Estos días me entregué a mirar culebrones y me intrigó la limitación de los registros. En casi todos había un joven entubado en la cama de un hospital haciendo esfuerzos por parecer enfermo pero incapaz de desmentir que esa mañana había estado en el gimnasio. A veces, para preservar el derecho a la originalidad, la entubada era una señora. Si me produjeron lástima, fue por el empeño que ponían en suscitar la compasión, sin conseguirlo. Y en todos o casi todos, había una loca alborotando, diciendo babosadas con voz de gallina, en el papel de alcahueta. Y un treintañero con cara de pecado venial haciendo gestos de malo, engañando a una señora insoportable que bien lo merecía. Las grandes tragedias humanas banalizadas en unos personajes definidos por el maquillaje más que por el contenido. La tragedia de Edipo, me dije, en manos de un guionista de telenovela acabaría convertida en un pastel de fresas orgánicas. Prostis proletarias y prostis distinguidas, pandillas de narcos, caricaturas de la caricatura del nuevo rico que es el narco. Y corruptelas. Y lágrimas chorreando por el espectro electromagnético. Y gesticulantes pistoleros. La repetición de la repetidera. Y para ajustar, esos actores que por alguna razón hacen siempre el papel de ellos mismos. Como si demasiado prendados de su figurón acabaran aniquilados por el narcisismo. Imaginan que agregándose un bigote o cambiando de aretes representan un personaje. Pero nada. No pueden escapar de ellos mismos y parecen incapaces de distinguir entre el gesto y la gesticulación.

Para ajustar, mientras el mundo se cae a pedazos, los noticieros que se ocupan de la reseña escabrosa del derrumbe, entregan la mitad del espacio a contarnos si la señorita que hace de diva en el canal A se casará en Cartagena con el divo del B, lo cual es bastante intrascendente. Y lo peor, informan sobre lo que ya vimos que pasó en el matrimonio de Marbelle la noche anterior, y profetizan la boda en el espacio virtual de la ciudad inventada, de un acordeonero enamorado que pega alaridos de despecho o el nacimiento de un hijo espectral que anuncia las hinchazones de una muchachita de barriada en Tu corazón y el mío. Y la pobreza de la mimesis se agrava con los comentarios, doblando la farsa sobre la farsa de la farsa en más farsa.

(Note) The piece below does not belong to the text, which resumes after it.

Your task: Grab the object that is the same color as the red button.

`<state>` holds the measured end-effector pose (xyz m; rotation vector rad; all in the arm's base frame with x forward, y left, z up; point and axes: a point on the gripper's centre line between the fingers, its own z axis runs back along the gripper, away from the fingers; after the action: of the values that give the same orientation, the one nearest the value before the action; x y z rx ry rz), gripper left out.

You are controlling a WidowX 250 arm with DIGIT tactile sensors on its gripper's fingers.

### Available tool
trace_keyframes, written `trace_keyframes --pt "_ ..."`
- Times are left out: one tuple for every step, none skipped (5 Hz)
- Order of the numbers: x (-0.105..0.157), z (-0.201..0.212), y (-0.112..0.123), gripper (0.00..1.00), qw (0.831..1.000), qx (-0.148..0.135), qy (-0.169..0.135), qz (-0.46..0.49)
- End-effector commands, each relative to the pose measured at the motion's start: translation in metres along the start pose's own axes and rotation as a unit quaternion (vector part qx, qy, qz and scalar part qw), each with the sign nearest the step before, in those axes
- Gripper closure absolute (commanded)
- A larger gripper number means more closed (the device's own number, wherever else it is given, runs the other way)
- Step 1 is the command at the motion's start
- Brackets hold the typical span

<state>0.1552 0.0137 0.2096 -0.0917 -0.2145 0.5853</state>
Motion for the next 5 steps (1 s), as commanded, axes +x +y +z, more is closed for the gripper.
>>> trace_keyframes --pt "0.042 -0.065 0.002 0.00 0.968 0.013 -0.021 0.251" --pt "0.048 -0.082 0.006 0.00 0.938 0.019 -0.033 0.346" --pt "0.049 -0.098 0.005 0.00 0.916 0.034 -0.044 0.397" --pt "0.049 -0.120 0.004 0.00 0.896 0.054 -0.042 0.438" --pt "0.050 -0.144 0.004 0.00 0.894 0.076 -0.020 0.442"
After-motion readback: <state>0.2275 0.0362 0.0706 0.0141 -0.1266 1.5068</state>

Un productor de estos subproductos estéticos (o estíticos) dijo que el ciudadano común necesita divertirse, entretenerse, escapar por un instante de los acosos, de la seriedad abrumadora de lo cotidiano y que él mostraba la realidad. Pero no es cierto. La realidad es más honda y compleja y magnífica y sucia y hermosa y misteriosa, como el televidente que insultan y se deja insultar. También se pueden producir documentos apreciables e instructivos y reveladores y divertidos con las miserias sociales, los gánsteres y los vicios. Pero no. La telenovela colombiana (y el cine que a veces la prolonga) se engolosina en lo grotesco, en lo sapesco, en El cartel de los sapos uno y dos y en Sin tetas no hay paraíso y en Rosario Tijeras, en la basura y el adocenamiento. En el escándalo gratuito. En el ruido multicolor de la mixtificación de lo que pasa. Un escritor argentino dijo que no hay temas malos ni personajes desdeñables. Pero que los autores los reducen sin remedio a su tamaño. Nadie tiene derecho a exigirle a Gustavo Bolívar, por ejemplo, que se estire hasta la dignidad de Sófocles o que alcance la tensión dramática de Tenessee Williams. Eso debe doler. Entonces resignémonos a que sus personajes sean siempre mezquinamente codiciosos y mezquinamente celosos y mezquinamente mezquinos y depresivamente depresivos como él es, si es capaz de rebajar el ser de los otros al tamaño del puñado de sal de un salario. En eso hemos convertido el arte de contar la vida. Y no tenemos derecho a exigirle el heroísmo de la decencia. Lo que le importa que importe: no la veracidad, la profundidad ni la belleza del reflejo. Sino el morbo de la cirugía en vivo, la degradación de la carne de las muchachas, el mal gusto, y el éxito consiguiente, el éxito, como lo entiende esta sociedad tecnolátrica de hombres sobrevestidos y mujeres sobreactuadas y sobreaplaudidas, despojados de toda verdad, inauténticos y hueros, famosos, bellos, vacíos y desarticulados. La estupidez modulada por los portentos de la tecnología. Pobre mundo.